• [WHAT YOU WILL DO] Leave out the pictures, and retype only the lines from the beginning of the material through the line that contains "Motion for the", including both.

• [SUPPLIED INFORMATION]
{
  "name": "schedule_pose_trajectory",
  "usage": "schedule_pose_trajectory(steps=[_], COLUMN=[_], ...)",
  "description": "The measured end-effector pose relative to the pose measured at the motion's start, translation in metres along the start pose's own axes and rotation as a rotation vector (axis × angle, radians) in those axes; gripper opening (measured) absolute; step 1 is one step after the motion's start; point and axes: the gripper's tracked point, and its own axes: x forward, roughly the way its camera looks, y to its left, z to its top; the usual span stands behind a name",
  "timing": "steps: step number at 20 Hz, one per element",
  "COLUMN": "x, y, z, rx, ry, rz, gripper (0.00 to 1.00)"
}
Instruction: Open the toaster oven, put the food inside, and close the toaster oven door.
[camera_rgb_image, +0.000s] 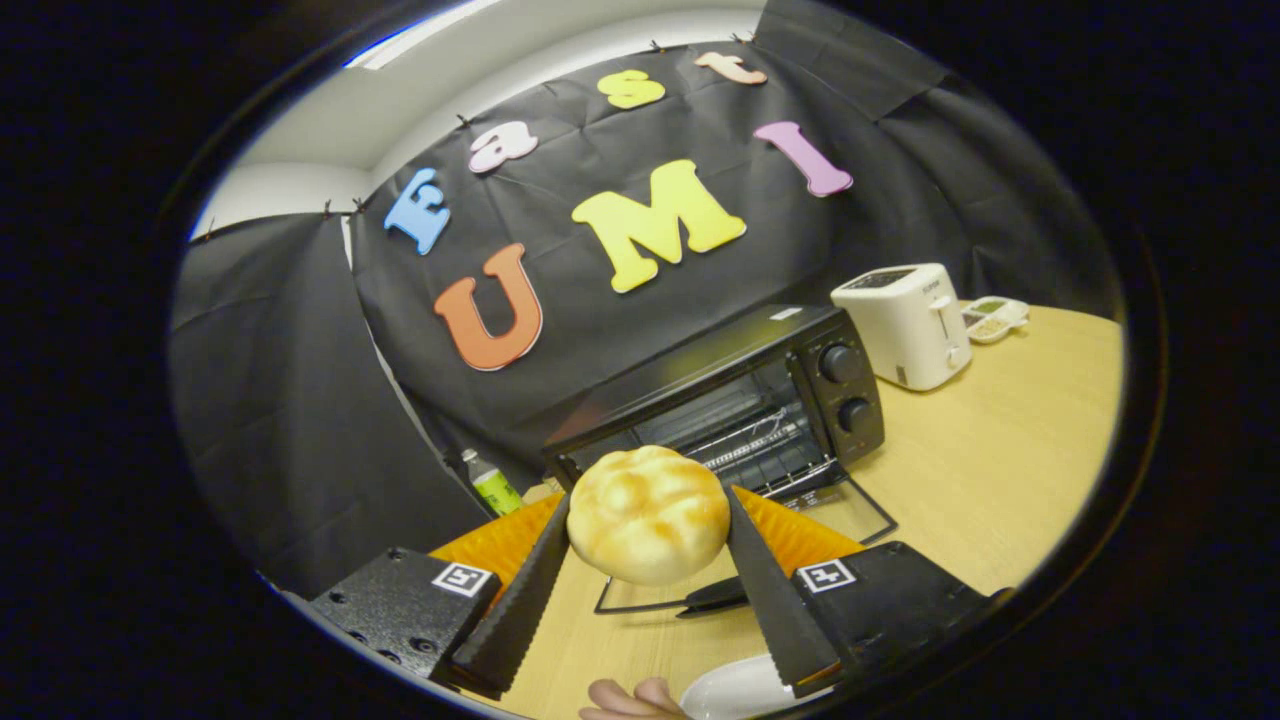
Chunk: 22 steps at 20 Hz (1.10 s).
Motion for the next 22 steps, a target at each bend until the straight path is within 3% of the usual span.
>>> schedule_pose_trajectory(steps=[5,11,18,22], x=[0.065,0.126,0.169,0.178], y=[-0.015,-0.034,-0.065,-0.06], z=[0.002,0.016,0.027,0.026], rx=[-0.057,0.041,0.054,0.043], ry=[0.015,0.039,0.024,0.002], rz=[-0.021,-0.05,-0.113,-0.093], gripper=[0.96,0.96,0.96,0.96])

• [ANSWER SPACE]
{
  "name": "schedule_pose_trajectory",
  "usage": "schedule_pose_trajectory(steps=[_], COLUMN=[_], ...)",
  "description": "The measured end-effector pose relative to the pose measured at the motion's start, translation in metres along the start pose's own axes and rotation as a rotation vector (axis × angle, radians) in those axes; gripper opening (measured) absolute; step 1 is one step after the motion's start; point and axes: the gripper's tracked point, and its own axes: x forward, roughly the way its camera looks, y to its left, z to its top; the usual span stands behind a name",
  "timing": "steps: step number at 20 Hz, one per element",
  "COLUMN": "x, y, z, rx, ry, rz, gripper (0.00 to 1.00)"
}
Instruction: Open the toaster oven, put the food inside, and close the toaster oven door.
[camera_rgb_image, +0.000s] 
Chunk: 22 steps at 20 Hz (1.10 s).
Motion for the next 22 steps, a target at each bend until the straight path is within 3% of the usual span.

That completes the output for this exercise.